____ Input data

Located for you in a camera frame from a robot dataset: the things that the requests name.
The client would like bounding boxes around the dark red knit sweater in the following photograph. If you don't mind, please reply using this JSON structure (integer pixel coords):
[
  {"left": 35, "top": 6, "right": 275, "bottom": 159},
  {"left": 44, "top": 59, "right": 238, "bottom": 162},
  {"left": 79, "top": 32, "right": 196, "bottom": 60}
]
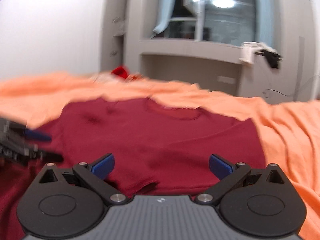
[{"left": 0, "top": 97, "right": 267, "bottom": 240}]

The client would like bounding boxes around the orange bed blanket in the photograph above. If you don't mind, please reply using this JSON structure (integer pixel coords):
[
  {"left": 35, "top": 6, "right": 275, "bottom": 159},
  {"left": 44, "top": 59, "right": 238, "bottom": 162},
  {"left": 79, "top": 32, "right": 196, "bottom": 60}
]
[{"left": 1, "top": 72, "right": 319, "bottom": 239}]

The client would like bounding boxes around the bright red cloth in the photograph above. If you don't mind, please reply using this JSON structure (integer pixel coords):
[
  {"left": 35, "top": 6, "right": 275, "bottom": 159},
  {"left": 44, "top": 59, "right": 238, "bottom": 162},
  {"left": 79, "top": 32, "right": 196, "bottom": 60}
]
[{"left": 111, "top": 65, "right": 141, "bottom": 81}]

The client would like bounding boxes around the black cloth on sill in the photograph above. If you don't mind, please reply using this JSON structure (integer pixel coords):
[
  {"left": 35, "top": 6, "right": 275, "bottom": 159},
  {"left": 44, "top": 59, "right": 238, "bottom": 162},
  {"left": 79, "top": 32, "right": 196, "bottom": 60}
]
[{"left": 255, "top": 49, "right": 283, "bottom": 69}]

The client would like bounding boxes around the grey built-in wardrobe desk unit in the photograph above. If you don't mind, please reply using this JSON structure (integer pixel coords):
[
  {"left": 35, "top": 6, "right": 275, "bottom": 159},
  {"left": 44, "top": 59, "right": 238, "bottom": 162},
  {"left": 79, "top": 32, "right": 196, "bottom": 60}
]
[{"left": 100, "top": 0, "right": 319, "bottom": 104}]

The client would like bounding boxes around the white cloth on sill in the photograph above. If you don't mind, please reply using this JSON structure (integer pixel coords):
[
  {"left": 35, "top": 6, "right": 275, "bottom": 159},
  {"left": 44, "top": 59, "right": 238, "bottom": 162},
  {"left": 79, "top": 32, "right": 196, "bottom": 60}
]
[{"left": 239, "top": 42, "right": 270, "bottom": 67}]

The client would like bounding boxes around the large window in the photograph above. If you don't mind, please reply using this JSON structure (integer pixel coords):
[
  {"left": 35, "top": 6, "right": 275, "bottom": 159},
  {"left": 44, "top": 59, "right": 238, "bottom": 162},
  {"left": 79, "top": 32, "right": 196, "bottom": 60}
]
[{"left": 163, "top": 0, "right": 258, "bottom": 47}]

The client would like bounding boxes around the right light blue curtain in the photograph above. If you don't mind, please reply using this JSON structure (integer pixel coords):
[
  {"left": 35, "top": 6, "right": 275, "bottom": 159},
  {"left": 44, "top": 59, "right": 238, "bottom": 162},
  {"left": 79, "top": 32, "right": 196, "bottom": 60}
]
[{"left": 255, "top": 0, "right": 274, "bottom": 47}]

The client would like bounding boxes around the light blue curtain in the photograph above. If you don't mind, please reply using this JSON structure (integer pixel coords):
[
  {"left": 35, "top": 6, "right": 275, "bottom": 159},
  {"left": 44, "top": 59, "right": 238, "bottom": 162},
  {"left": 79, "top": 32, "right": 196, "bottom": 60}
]
[
  {"left": 255, "top": 0, "right": 274, "bottom": 47},
  {"left": 152, "top": 0, "right": 176, "bottom": 37}
]

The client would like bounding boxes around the left light blue curtain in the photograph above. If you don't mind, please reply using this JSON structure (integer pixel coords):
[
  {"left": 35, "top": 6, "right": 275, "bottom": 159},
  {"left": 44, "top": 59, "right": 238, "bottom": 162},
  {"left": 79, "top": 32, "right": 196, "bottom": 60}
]
[{"left": 152, "top": 0, "right": 176, "bottom": 37}]

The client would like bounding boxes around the black charging cable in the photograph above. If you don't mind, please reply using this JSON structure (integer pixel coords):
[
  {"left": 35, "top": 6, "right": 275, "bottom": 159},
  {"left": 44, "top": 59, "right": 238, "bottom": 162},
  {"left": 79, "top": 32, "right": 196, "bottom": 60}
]
[{"left": 262, "top": 74, "right": 320, "bottom": 99}]

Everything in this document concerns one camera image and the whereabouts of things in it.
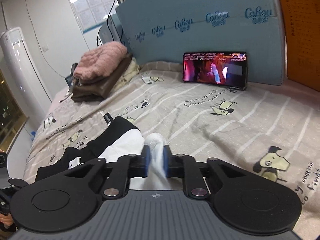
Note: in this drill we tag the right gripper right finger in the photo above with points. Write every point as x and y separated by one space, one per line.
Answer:
190 171

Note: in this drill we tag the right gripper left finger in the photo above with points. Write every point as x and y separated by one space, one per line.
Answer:
118 174

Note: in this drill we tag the white and black hoodie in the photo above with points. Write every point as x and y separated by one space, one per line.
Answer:
119 139

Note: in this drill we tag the person's left hand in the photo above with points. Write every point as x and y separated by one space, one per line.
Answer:
7 223

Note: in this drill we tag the brown folded garment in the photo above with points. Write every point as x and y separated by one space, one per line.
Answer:
99 88

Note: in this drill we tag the white standing air conditioner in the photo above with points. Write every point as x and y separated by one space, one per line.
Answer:
26 84

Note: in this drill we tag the patterned beige bed sheet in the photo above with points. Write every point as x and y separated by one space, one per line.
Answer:
272 131

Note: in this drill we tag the pink fluffy folded garment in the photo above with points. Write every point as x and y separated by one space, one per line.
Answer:
100 62

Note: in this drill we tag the light blue foam board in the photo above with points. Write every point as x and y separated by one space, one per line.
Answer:
164 30

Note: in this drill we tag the orange cardboard panel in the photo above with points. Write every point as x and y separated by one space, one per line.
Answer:
301 20

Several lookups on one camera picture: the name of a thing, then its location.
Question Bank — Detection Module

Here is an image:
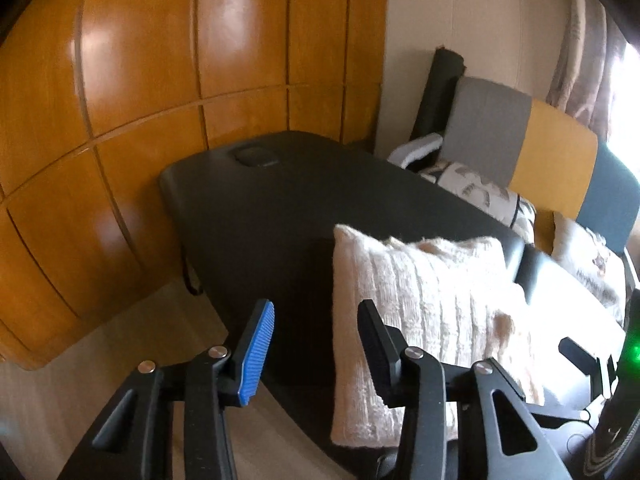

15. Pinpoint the cream knitted sweater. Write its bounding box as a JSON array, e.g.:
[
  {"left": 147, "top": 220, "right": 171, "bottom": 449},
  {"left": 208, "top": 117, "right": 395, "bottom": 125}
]
[{"left": 331, "top": 224, "right": 544, "bottom": 448}]

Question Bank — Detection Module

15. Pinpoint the grey deer print pillow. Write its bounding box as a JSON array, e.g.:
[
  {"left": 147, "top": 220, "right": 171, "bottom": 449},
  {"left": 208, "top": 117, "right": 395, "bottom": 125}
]
[{"left": 551, "top": 211, "right": 627, "bottom": 325}]

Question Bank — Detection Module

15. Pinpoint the triangle pattern pillow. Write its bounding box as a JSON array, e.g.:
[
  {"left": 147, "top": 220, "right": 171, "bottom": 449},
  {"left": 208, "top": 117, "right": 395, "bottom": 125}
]
[{"left": 420, "top": 160, "right": 537, "bottom": 244}]

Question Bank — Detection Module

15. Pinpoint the multicolour sofa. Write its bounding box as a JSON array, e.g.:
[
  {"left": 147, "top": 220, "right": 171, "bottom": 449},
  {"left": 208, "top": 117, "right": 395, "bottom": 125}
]
[{"left": 387, "top": 46, "right": 640, "bottom": 311}]

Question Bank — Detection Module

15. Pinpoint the pink left curtain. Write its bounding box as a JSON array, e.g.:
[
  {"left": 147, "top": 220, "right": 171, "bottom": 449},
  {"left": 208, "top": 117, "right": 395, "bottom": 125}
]
[{"left": 546, "top": 0, "right": 626, "bottom": 141}]

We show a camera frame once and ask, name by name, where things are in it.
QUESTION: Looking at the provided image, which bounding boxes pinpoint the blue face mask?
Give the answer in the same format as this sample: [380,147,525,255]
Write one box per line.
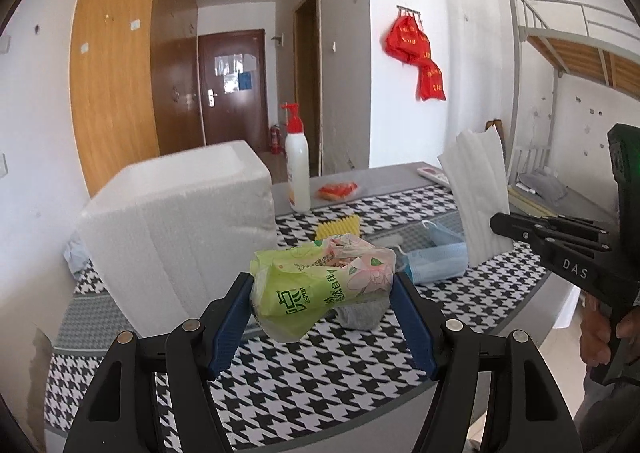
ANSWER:
[378,220,469,285]

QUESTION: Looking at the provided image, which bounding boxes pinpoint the grey sock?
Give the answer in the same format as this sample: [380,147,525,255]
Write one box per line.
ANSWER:
[334,297,390,331]

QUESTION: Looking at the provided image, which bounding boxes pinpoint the yellow foam fruit net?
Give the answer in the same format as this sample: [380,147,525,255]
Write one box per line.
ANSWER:
[314,215,360,239]

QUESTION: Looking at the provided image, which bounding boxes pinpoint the green tissue pack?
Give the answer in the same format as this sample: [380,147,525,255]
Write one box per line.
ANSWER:
[250,234,396,343]

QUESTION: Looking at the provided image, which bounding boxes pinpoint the person right hand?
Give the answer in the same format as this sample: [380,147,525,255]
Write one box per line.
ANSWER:
[579,294,639,367]

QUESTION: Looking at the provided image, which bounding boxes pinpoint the leaning wooden boards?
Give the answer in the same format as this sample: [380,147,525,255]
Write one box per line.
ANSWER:
[484,118,507,154]

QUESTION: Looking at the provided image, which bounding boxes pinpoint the white remote control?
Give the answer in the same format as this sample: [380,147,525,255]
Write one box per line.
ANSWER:
[416,166,450,188]

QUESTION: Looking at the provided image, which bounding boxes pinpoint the light blue crumpled cloth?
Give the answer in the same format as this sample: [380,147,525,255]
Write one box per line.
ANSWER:
[63,232,91,282]

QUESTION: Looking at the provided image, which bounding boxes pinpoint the white styrofoam box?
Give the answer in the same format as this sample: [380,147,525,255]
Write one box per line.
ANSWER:
[77,140,278,337]

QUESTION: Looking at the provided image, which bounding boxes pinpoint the metal bunk bed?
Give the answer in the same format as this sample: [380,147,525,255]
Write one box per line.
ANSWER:
[504,0,640,234]

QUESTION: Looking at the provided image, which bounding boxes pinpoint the red snack packet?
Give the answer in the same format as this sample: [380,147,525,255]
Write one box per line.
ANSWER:
[316,182,359,202]

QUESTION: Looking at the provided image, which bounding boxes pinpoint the red hanging bags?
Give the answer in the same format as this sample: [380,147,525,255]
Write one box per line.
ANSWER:
[383,13,446,101]

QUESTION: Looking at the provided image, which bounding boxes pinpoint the red fire extinguisher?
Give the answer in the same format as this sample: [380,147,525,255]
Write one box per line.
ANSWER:
[270,124,282,155]

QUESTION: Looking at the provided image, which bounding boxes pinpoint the wooden wardrobe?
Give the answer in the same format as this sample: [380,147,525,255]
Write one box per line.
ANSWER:
[70,0,204,195]

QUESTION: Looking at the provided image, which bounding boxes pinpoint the dark brown entrance door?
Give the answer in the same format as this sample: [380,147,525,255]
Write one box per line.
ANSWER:
[198,30,269,153]

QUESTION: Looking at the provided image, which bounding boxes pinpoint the wall hook rack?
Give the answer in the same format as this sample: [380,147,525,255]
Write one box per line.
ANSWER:
[396,5,421,20]

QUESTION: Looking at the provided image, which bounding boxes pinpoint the white wall switch pair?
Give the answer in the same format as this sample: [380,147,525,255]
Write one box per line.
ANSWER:
[0,153,9,179]

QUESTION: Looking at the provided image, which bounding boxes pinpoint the white wall socket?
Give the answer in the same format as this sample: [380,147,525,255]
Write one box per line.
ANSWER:
[0,34,11,54]

________

Task goal :: Find the lines in the records that include the string "hand", and reply with how many there are, nothing more.

Your response :: 2